The plots may change but the bottom line remains the same. A man can always save himself and others from evil because he is the hero. Stepsisters can never get along and stepmothers are always heartless characters.

The ramifications on women

Usually, the most impactful person in a child’s life is a parent, especially a mother. But what happens when the child listens to repeated tales of how evil stepmothers are? In I Could Not Call Her Mother: The Stepmother in American Popular Culture, 1750-1960, historian Leslie Lindenauer points out that the stepmother found her origin in the witch. She argues that the attributes are the same in both. “Both were examples of women who, against God and nature, perverted the most essential qualities of the virtuous mother,” she says.

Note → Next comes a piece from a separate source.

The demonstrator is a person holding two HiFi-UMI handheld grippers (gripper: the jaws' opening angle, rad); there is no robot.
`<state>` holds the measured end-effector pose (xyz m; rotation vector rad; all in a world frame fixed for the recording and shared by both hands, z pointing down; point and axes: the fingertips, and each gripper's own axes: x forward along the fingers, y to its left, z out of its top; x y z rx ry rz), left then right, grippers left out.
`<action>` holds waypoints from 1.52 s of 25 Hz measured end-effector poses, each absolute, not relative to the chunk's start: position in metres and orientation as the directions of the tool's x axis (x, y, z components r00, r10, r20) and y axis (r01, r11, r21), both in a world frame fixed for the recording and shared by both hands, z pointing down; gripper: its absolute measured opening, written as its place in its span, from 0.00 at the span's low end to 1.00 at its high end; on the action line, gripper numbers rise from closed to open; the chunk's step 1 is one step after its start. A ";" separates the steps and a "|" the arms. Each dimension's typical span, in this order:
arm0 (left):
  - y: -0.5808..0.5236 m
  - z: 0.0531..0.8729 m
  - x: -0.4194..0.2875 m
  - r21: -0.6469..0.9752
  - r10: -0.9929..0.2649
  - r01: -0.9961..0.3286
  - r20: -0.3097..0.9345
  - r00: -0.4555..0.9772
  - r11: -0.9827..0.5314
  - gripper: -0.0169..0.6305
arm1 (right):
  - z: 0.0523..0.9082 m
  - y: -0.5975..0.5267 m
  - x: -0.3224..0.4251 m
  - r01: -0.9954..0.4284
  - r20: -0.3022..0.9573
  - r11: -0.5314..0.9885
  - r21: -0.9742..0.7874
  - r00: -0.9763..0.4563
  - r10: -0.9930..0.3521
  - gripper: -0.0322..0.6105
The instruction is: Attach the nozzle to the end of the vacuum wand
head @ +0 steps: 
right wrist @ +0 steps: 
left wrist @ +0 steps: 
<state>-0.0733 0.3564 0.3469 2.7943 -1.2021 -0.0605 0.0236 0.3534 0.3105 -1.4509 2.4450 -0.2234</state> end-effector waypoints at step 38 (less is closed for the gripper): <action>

 That’s why, even in 2022, stepmothers are treated with caution. You never know when she may have a change of heart. When you look at stories that talk about women using their beauty to seduce and hoodwink men, you’ll realise that it’s a familiar storyline even to date. Ever heard someone’s parents say “she has used her beauty to trap my son”?


Women marrying older men can only be gold diggers. Women as each other’s enemies instead of allies were the norm too.

The other story

All of these stereotypes originate from fairy tales that are set in the typical structure of patriarchy where a woman with authority is viewed as evil. These stories teach society, and, more importantly, children, things like gender bias and that people who don’t meet conventional beauty standards are ugly.


Look at some of the evil women in these fairy tales—Cinderella’s stepmother keeps her busy with chores while focusing on her biological daughters and trying to become rich, the evil queen in Snow White and the Seven Dwarfs wants to kill her stepdaughter, and the witch in Hansel and Gretel lives alone and eats children. The heroines in these tales are usually silent, without agency, fighting these ‘evil’ women and are guided or rescued by a male figure. More often than not, the woman with agency is defeated.


If you turn off the patriarchal lens, you get a different story altogether. The evil queen was artistic and generous to give Snow White the tools that a mother might give her daughter. The witch lived comfortably in a house where there was no shortage of food and fed even poor children who passed by. Cinderella’s stepmother takes strides to move up in society because she thinks that is best for the future of the girls.


If this is how the stories read, we’d be applauding these women instead of hating on them. There are a few fairy tales that break away from the norm. In one story from Iceland, a woman named Himinbjorg helps her stepson, a prince, fulfil a prophecy that his mother asks of him. While he disappears to do so, Himinbjorg is blamed and called a witch and she is ready to be burned at the stake so her stepson can go ahead. In Snow Queen, the tale on which Frozen is based, the girl Gerda manages to save Kai, a male figure, from the evil Snow Queen. In another story, Kiranmala, a story of three siblings, the sister saves her brothers and the rest of the people.


This means that it is possible to write women as brave characters with a mind of their own. Fairy tales haven’t been kind to women but, moving forward, it is necessary to create narratives where female characters break these stereotypes. A story where they don’t have to be an evil stepmother or the damsel in distress.